For this reason, and the greater range now available in the Airbus A321 and Boeing 737 models, airlines are increasingly choosing to use these small planes on many transatlantic routes. Delta Airlines has used the Boeing 757 in the same way for many years, and some airlines have used narrow-body planes specially configured for certain routes. The pandemic has also accelerated this trend, as jumbo jets need business traffic to be profitable, and long-haul business traffic has been the slowest to return. In the summer of 2022, small riders will dominate departures, if not seats, on shorter trips from the United States to Europe.
Airline loyalty programs will welcome less frequent travelers
The pandemic has threatened the economy of traditional airline loyalty programs. With fewer business travelers traveling regularly, airlines have had to rely more on credit card spending to maintain revenue. Additionally, rather than risk alienating those most engaged in the programs, airlines continued to maintain status levels for customers even if they had not traveled. This cannot go on forever, so at some point, the implicit prices of these programs will have to be recalibrated for a new point earning rate.
The likelihood that leisure traffic will represent a higher percentage of all travelers in the future also creates an opportunity for the largest US airlines. Defining what loyalty can mean to a less frequent traveler, and how to reward that loyalty, will expand those programs that have traditionally relied solely on frequent business travelers. Expect that in 2022 at least one forward-thinking American airline will launch an initiative as part of its program to reward less frequent travelers. As the flyer demographics change, so must the loyalty program.
Airline Executives To Stop Saying All Commercial Traffic Will Come Back
A year ago, a study was published that predicted that 19% to 36% of professional traffic would not return. This was based on examining the reasons people steal for business and estimating how changes in technology, views on working from home and personal risks would make business trafficking less likely to be there. ‘to come up. Despite this, CEOs of major airlines continue to talk about a full return of the business traveler. They also cite business travel statistics reaching 60% of 2019 levels, implying they will return to 100%.
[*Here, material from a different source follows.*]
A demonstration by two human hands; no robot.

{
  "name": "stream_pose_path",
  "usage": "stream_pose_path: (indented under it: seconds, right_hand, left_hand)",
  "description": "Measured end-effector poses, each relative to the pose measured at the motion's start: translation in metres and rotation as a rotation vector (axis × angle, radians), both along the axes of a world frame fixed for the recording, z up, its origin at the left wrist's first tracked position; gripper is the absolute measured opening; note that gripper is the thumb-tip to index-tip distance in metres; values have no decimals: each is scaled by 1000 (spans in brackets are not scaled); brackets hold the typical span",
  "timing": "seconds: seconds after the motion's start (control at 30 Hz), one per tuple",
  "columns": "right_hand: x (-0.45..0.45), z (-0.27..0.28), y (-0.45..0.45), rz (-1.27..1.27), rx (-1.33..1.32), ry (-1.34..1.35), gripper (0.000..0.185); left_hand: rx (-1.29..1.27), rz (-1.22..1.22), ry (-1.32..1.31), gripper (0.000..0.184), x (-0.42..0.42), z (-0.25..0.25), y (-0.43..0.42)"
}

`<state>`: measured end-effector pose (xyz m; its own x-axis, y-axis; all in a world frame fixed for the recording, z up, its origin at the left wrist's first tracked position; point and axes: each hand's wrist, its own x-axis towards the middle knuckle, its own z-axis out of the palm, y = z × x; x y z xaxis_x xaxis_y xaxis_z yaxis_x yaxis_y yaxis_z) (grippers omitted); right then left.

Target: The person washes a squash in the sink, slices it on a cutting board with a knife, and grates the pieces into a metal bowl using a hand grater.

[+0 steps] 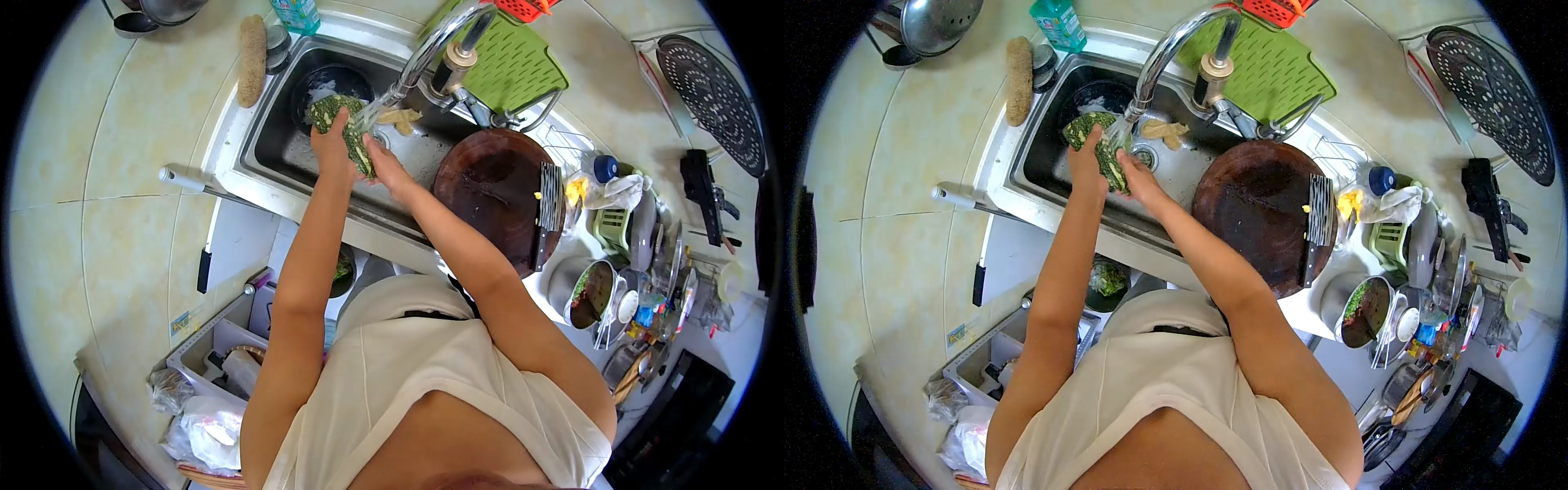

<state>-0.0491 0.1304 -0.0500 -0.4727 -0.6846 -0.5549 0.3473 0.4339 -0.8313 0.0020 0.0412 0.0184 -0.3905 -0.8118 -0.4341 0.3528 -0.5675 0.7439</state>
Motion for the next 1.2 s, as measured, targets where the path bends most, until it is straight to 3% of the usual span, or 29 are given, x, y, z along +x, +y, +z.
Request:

In 2022, the reality of fewer company conventions and trade shows, the cost of intra-company travel and increased convenience with video for some meetings will finally be accepted and at least some airline executives will publicly say that all categories of business travelers are not likely to return fully. Instead, they will focus on growing the business base for travel that is still happening to revert to a previous baseline. This acceptance will also allow them to make decisions about their fleet, the configuration of their aircraft and the loyalty programs that naturally arise from a structural change in the number of business trips taken.
An absolute truth about every prediction is that it will be wrong in some respect. These five predictions all look probable at the end of 2021, so 2022 will be a difficult year for many airlines. As has been the case in recent years, the lowest cost carriers that can make money on the price sensitive leisure traveler will continue to lead the larger airlines that rely on return travel. business.